:: Task item ::
From the listing below, retype exactly the line holding "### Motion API", the line holding "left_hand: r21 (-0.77", and the lines between them; skip everything else.

====

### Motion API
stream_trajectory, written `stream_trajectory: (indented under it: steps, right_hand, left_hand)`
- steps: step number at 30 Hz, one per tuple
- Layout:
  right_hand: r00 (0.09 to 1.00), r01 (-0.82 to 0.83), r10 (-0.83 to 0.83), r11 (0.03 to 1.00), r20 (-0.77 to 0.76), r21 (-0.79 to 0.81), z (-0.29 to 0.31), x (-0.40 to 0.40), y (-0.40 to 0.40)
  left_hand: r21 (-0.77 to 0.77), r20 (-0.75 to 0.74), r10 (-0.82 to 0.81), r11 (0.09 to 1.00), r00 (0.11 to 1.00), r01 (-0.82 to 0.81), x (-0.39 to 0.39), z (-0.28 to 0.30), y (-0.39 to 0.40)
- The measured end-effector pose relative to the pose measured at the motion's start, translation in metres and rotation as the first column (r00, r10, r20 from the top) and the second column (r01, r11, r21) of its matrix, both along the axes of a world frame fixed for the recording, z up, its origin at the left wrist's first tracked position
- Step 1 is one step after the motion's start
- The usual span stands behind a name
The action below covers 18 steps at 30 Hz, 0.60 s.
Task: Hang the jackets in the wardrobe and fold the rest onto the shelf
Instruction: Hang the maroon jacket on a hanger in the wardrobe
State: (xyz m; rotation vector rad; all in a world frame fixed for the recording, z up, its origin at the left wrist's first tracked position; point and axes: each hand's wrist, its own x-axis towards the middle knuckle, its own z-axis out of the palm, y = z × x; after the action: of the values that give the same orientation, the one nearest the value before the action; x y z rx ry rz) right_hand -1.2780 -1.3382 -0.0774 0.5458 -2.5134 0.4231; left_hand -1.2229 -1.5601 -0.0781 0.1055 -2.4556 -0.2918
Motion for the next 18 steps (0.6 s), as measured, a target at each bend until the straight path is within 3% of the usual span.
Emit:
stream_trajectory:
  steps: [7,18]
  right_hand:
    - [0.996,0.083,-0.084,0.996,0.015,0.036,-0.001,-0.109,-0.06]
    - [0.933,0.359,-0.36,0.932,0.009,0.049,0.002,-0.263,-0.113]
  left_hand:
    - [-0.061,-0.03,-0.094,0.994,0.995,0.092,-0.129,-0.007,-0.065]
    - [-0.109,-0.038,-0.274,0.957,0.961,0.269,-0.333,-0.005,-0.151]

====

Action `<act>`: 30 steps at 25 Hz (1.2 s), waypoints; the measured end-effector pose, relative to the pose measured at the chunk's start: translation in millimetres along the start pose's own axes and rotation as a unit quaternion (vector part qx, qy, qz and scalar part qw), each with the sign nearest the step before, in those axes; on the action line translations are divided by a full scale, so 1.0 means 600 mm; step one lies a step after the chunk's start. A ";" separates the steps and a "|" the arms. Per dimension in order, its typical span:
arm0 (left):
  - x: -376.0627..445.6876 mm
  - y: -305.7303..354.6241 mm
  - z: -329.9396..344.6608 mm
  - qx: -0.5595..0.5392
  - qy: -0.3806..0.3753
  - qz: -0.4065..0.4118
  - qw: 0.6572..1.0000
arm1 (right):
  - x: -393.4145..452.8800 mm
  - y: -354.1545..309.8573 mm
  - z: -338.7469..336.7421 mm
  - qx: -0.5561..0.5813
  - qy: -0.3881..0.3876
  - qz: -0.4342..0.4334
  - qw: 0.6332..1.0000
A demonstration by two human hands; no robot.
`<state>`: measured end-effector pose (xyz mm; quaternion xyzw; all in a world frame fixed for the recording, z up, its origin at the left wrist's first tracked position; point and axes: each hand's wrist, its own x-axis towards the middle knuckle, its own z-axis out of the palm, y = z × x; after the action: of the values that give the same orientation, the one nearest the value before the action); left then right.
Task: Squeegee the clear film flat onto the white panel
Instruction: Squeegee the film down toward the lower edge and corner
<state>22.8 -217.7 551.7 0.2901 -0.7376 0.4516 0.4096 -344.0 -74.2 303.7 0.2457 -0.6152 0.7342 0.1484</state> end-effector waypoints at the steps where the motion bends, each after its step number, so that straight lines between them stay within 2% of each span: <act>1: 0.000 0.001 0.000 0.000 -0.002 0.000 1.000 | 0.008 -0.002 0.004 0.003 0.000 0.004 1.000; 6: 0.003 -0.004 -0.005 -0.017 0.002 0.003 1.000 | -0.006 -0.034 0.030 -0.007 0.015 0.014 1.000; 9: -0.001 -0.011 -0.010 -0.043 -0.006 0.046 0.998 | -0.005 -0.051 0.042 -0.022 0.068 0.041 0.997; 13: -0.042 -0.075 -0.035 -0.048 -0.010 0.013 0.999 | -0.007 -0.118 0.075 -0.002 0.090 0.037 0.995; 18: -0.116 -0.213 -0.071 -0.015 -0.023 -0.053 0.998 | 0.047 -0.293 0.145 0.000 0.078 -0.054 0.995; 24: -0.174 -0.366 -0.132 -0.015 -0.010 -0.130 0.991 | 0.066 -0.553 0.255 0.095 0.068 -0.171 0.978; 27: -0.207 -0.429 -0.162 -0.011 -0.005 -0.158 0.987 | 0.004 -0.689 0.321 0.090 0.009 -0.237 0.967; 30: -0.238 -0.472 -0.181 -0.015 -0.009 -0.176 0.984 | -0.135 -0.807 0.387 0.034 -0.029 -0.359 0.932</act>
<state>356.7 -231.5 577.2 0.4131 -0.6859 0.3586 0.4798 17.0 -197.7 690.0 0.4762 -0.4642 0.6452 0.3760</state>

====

:: Response area ::
### Motion API
stream_trajectory, written `stream_trajectory: (indented under it: steps, right_hand, left_hand)`
- steps: step number at 30 Hz, one per tuple
- Layout:
  right_hand: r00 (0.09 to 1.00), r01 (-0.82 to 0.83), r10 (-0.83 to 0.83), r11 (0.03 to 1.00), r20 (-0.77 to 0.76), r21 (-0.79 to 0.81), z (-0.29 to 0.31), x (-0.40 to 0.40), y (-0.40 to 0.40)
  left_hand: r21 (-0.77 to 0.77), r20 (-0.75 to 0.74), r10 (-0.82 to 0.81), r11 (0.09 to 1.00), r00 (0.11 to 1.00), r01 (-0.82 to 0.81), x (-0.39 to 0.39), z (-0.28 to 0.30), y (-0.39 to 0.40)

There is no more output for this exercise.